Common Causes of a Transmission Shudder

When your vehicle starts to shake convulsively, it may seem like your transmission is significantly damaged and about to shut down completely. However, the primary cause of a shuddering transmission is simply contaminated transmission fluid.

When the fluid in a transmission becomes dirty and contaminated, the particles in the fluid prevent it from building up enough pressure in the transmission lines. In turn, this will prevent proper pressure contact between transmission plates when they are applied. As a result, the transmission will begin to shudder.
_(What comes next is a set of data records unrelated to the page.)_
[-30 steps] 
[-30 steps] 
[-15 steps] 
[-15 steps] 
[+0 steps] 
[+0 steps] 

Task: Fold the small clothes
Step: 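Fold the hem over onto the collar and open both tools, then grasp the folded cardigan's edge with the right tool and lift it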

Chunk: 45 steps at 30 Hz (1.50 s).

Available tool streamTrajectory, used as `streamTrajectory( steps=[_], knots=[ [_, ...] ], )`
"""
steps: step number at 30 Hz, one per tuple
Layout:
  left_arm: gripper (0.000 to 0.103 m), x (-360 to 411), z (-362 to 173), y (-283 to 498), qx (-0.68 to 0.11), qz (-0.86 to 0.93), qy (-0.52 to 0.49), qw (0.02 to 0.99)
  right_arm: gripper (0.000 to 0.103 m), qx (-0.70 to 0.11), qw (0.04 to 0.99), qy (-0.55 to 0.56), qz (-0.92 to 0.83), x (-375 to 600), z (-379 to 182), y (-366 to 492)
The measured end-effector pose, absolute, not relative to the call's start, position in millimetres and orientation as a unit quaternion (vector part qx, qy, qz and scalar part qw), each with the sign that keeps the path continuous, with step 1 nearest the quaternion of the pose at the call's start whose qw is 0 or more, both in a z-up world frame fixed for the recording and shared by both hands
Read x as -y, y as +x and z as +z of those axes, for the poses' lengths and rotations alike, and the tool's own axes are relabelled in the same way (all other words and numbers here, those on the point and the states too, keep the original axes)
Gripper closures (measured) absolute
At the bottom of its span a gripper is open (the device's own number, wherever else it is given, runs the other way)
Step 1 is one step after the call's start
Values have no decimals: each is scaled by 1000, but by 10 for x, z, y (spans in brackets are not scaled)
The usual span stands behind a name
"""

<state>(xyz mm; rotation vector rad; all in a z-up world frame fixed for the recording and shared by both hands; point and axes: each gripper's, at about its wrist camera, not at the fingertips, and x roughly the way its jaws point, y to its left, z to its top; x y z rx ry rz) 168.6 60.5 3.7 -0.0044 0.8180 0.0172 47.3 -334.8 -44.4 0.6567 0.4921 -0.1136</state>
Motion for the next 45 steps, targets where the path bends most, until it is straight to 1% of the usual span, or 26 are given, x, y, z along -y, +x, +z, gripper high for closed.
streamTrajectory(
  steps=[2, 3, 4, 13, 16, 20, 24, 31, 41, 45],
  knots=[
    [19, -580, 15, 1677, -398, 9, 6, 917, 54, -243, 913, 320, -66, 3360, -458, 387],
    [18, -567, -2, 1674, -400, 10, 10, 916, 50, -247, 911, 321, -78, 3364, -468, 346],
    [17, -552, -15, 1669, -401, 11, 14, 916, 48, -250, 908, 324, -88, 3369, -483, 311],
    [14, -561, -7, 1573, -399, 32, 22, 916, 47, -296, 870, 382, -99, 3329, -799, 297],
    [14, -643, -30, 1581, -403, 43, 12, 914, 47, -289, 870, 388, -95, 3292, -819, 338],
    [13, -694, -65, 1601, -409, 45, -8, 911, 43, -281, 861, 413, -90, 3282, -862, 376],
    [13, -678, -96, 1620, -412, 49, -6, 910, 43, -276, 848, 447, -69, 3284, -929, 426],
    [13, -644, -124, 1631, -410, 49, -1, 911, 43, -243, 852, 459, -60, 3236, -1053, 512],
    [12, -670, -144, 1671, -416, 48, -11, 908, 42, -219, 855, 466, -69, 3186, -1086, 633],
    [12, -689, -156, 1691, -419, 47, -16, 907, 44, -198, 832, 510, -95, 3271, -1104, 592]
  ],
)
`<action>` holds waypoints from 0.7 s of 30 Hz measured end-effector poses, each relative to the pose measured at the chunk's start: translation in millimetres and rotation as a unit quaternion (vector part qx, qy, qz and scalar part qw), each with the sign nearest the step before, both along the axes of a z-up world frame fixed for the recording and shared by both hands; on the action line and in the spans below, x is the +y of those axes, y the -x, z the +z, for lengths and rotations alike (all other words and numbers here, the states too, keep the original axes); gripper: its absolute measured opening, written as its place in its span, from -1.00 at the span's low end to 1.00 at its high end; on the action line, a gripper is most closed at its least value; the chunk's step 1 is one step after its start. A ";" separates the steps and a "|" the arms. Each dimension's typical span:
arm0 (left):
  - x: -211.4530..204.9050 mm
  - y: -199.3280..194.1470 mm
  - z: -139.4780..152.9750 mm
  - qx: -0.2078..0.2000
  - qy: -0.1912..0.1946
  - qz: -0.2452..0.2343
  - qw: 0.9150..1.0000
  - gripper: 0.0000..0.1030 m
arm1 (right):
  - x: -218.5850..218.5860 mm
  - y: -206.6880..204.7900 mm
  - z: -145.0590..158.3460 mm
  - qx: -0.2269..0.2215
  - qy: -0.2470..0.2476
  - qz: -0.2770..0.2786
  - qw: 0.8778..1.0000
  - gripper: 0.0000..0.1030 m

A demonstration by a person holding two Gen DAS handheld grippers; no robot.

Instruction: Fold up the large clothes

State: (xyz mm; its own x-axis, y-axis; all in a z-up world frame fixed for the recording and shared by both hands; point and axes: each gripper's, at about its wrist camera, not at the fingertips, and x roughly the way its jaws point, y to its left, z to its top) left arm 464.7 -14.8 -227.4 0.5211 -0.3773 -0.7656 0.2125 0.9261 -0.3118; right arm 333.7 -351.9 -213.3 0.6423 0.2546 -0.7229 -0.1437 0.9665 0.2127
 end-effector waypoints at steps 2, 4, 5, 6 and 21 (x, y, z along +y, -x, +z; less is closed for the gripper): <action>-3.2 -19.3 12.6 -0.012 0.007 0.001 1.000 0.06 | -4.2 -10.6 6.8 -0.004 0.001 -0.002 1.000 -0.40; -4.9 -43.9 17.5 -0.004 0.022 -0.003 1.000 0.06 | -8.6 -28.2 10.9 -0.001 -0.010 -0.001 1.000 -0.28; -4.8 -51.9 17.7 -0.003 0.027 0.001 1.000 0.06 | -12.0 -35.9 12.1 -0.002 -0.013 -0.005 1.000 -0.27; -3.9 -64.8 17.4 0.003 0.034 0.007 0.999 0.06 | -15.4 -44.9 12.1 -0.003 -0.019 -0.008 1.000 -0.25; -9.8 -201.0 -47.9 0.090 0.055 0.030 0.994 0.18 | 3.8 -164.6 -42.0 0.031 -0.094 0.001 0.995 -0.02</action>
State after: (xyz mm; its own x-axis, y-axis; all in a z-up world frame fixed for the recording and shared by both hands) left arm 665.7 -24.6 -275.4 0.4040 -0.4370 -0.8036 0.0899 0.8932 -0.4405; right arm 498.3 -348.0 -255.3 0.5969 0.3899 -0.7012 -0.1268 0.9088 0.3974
For the same reason, transmission shudders may also occur when there is not an ample amount of transmission fluid.
How To Fix a Shuddering Transmission

Fortunately, fixing a shuddering transmission is often as simple as getting a transmission flush to replace the contaminated transmission fluid with clean, fresh fluid. If the cause of your shuddering transmission is low fluid rather than contaminated transmission fluid, you may just need to fill up your transmission with more fluid until it has the right amount.

In some cases, however, low transmission fluid may be caused by a leak that will need to be addressed and repaired in order to get your transmission working properly again. By practicing proper vehicle maintenance, such as getting regular transmission fluid changes, you will likely never have to experience a shuddering transmission ever again.